# Anyone use Unipac Tana sand with Corys?



## Radiant (15 Nov 2020)

Hi,

I was on wondering if anyone kept corys on unipac tana sand? Only had these guys 2 months I'm having trouble with their barbels wearing down and getting infected. They dont really dig around in the sand either which makes me think it might be a bit sharp for them.

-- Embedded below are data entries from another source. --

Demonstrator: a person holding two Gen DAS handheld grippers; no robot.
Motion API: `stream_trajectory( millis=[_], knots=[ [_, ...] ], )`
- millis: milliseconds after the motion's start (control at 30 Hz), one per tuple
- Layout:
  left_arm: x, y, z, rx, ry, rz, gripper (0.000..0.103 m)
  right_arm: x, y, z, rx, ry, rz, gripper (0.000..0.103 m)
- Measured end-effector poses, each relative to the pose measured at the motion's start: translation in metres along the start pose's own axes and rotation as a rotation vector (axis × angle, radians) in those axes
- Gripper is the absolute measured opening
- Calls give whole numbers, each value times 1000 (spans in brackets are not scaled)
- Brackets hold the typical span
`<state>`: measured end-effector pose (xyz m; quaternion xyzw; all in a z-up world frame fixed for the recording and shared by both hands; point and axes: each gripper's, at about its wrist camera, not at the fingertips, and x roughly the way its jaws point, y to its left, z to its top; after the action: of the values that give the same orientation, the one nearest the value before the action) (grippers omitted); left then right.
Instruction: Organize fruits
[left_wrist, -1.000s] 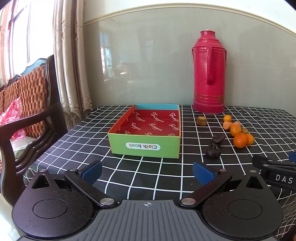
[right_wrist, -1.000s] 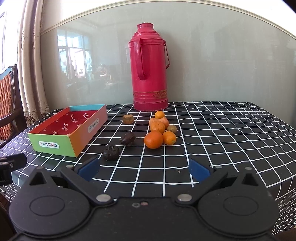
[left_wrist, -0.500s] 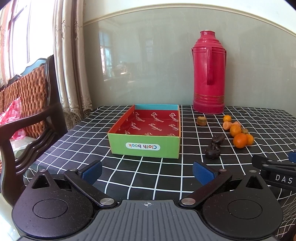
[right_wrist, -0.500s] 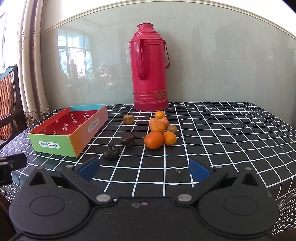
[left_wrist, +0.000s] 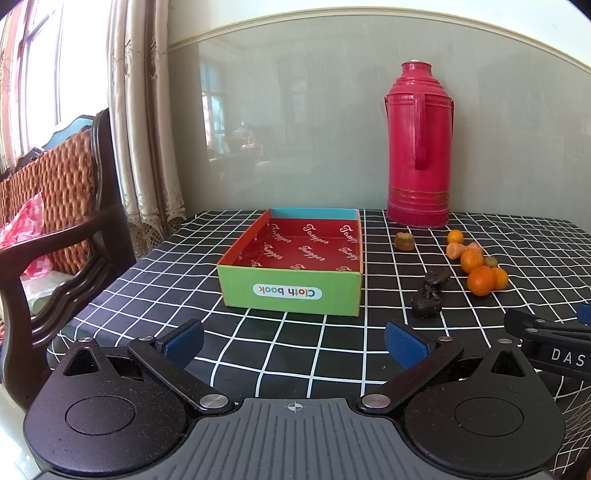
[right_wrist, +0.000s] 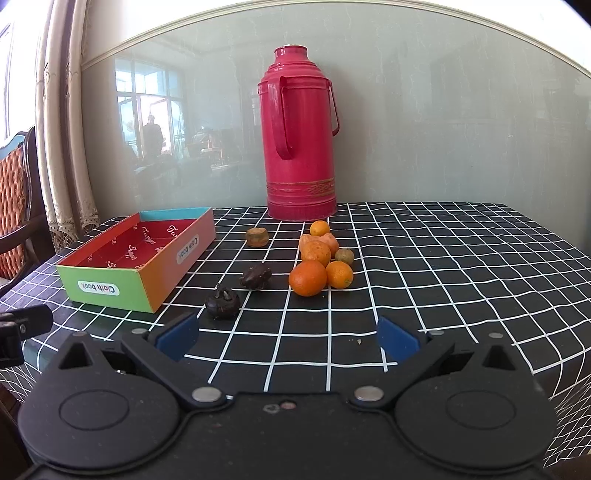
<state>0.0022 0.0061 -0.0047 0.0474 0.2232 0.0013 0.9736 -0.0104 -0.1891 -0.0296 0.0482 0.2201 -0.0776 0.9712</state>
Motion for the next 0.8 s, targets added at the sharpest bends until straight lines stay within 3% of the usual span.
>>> stream_trajectory(
  millis=[800],
  knots=[
    [0, -6, 4, 45, -33, -9, 103, -5, -7, 2, 36, -26, -31, 97]
  ],
)
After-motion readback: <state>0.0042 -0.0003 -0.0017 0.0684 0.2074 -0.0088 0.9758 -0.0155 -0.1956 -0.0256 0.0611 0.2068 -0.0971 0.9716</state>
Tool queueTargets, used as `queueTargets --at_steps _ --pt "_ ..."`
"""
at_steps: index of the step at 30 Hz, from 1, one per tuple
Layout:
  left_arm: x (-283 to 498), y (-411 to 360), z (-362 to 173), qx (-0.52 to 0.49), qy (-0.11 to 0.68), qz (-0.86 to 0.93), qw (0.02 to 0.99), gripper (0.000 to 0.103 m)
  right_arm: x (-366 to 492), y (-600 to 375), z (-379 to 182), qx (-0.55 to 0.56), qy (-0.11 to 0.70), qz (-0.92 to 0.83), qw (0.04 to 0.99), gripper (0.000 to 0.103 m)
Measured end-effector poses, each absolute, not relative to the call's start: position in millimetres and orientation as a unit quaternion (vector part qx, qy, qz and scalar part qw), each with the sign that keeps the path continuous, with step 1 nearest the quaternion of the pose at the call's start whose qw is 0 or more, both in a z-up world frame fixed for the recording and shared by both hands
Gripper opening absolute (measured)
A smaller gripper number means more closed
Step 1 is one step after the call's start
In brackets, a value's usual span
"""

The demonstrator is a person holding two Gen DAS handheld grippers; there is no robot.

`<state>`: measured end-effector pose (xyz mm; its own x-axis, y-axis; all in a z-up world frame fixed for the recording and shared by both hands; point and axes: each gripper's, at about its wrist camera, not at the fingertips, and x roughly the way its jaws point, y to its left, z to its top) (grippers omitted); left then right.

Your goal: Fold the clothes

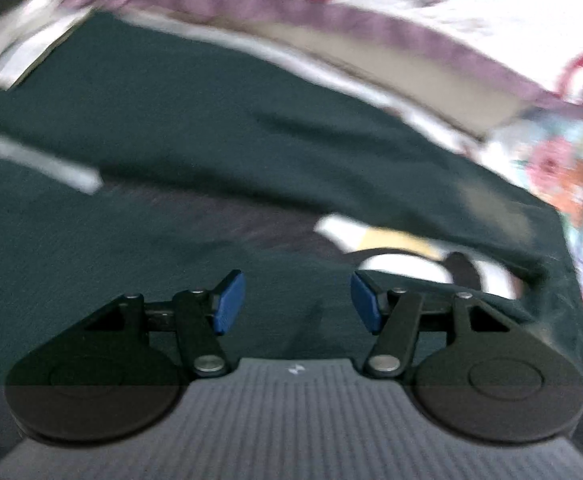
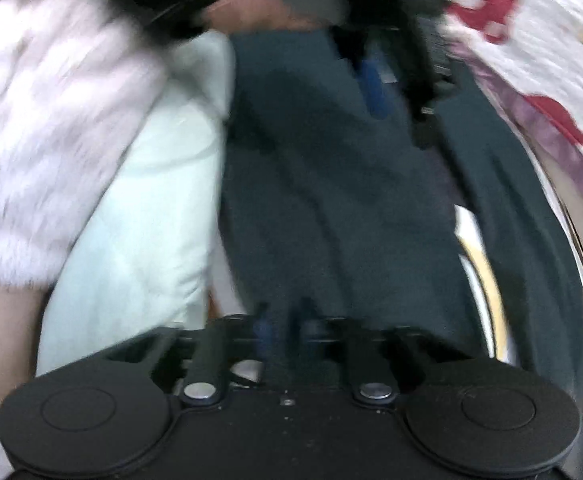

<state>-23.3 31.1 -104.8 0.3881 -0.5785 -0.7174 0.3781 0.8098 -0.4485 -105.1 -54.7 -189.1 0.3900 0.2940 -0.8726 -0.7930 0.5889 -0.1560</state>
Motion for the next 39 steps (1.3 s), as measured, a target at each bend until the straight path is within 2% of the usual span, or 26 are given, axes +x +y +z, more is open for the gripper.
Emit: queueTargets --at_steps 7,13,19,20,21,22,23,26,27,28,30,36,39 --pt "-53 -4 -76 -0.044 0.402 -0.444 0.799 0.064 -58 -112 -160 -0.118 0.422 0.271 0.857 0.003" --pt "-64 -37 -87 0.045 0.423 -0.465 0.777 0.066 -47 -126 -155 -0.113 0.408 0.256 0.869 0.003" --pt "-57 -42 -100 0.068 0.445 -0.425 0.785 0.065 -38 -133 -150 -0.114 0.389 0.235 0.884 0.003" --pt "-55 -40 -100 0.067 0.443 -0.415 0.792 0.063 -36 -135 -148 -0.115 0.384 0.232 0.886 0.003" --pt "-51 -38 -96 0.061 0.44 -0.423 0.79 0.048 -34 -137 -145 -0.116 0.379 0.229 0.889 0.003" --pt "-46 -36 -92 0.055 0.439 -0.442 0.781 0.021 -32 -139 -143 -0.118 0.374 0.227 0.891 0.003" --pt "-41 -35 -85 0.042 0.433 -0.461 0.773 0.015 -29 -140 -141 -0.121 0.372 0.228 0.892 0.003" --pt "-23 -42 -64 0.039 0.41 -0.485 0.772 0.018 -18 -141 -136 -0.144 0.367 0.233 0.889 0.003" --pt "-19 -48 -61 0.055 0.407 -0.481 0.775 0.025 -13 -141 -134 -0.15 0.367 0.235 0.888 0.003" --pt "-16 -54 -61 0.073 0.407 -0.475 0.777 0.041 -7 -142 -133 -0.152 0.366 0.232 0.888 0.003" --pt "-10 -64 -67 0.091 0.419 -0.474 0.769 0.057 2 -144 -131 -0.148 0.366 0.224 0.891 0.003" --pt "-13 -57 -103 0.072 0.465 -0.464 0.75 0.057 4 -156 -135 -0.105 0.366 0.209 0.901 0.003" --pt "-8 -38 -102 0.054 0.47 -0.456 0.754 0.058 2 -161 -143 -0.097 0.375 0.196 0.901 0.003"
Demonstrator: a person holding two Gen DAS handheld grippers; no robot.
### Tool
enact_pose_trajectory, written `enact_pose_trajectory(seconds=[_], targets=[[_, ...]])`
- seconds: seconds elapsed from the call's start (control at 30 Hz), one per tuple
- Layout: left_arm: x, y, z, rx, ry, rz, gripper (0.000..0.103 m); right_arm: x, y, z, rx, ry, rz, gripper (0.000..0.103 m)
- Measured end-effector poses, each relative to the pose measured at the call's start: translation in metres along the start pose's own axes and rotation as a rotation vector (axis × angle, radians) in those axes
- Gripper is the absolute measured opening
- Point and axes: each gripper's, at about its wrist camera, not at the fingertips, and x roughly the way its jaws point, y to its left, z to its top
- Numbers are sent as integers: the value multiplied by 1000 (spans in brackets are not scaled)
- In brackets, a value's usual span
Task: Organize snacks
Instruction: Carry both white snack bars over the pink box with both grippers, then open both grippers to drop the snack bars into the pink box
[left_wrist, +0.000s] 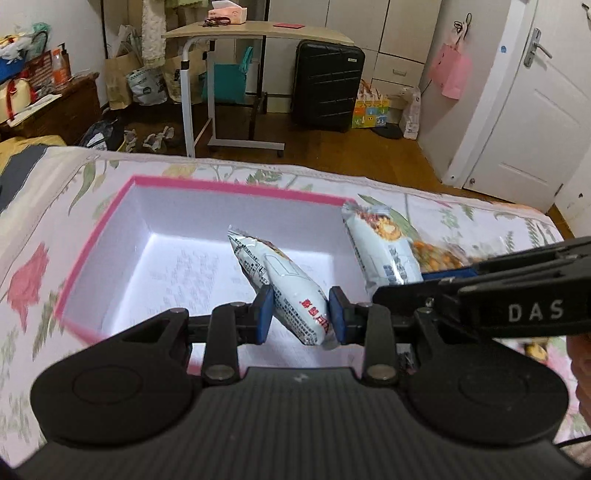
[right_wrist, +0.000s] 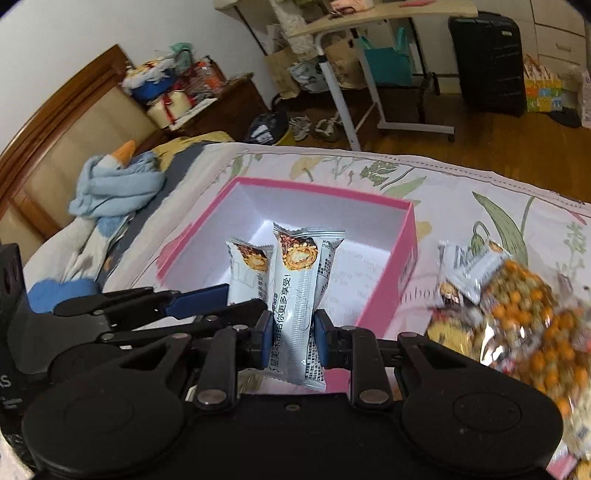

Any recommendations for a softer sand of a similar colour?

Thanks.


----------



## john dory (15 Nov 2020)

Can't remember which variety of unipac sand i use.
Was recommended by my lfs.
Looking at the website..it looks like samoa or nyasa.


----------



## dino21 (15 Nov 2020)

Our Dwarf Corys seems happy enough with the Unipac Silver Sand in the front half of the tank and some generic minature aquarium Pea Gravel which is quiet smooth, 3-4mm, in the rear, as are the plants.
Can see them pushing the sand up with their noses searching for food, no barble problems after  2 years.


----------



## Conort2 (15 Nov 2020)

A good way to check is to grab a small handful and rub it between your hands. Is it sharp to touch?

sharp substrate can certainly cause barbel loss but it can also be due to a bacterial infection within the fish. I’ve also found corydoras can sometimes be imported with barbels already lost, this can be due to excessive ammonia levels in the shipping process.

how often are you changing the water in their aquarium and what volume are you changing?

cheers

Conor


----------



## Radiant (15 Nov 2020)

I'm doing 50% weekly and wafting up any dirt to syphon it away. The sand also gets a stir with my finger every so often where i can get to it.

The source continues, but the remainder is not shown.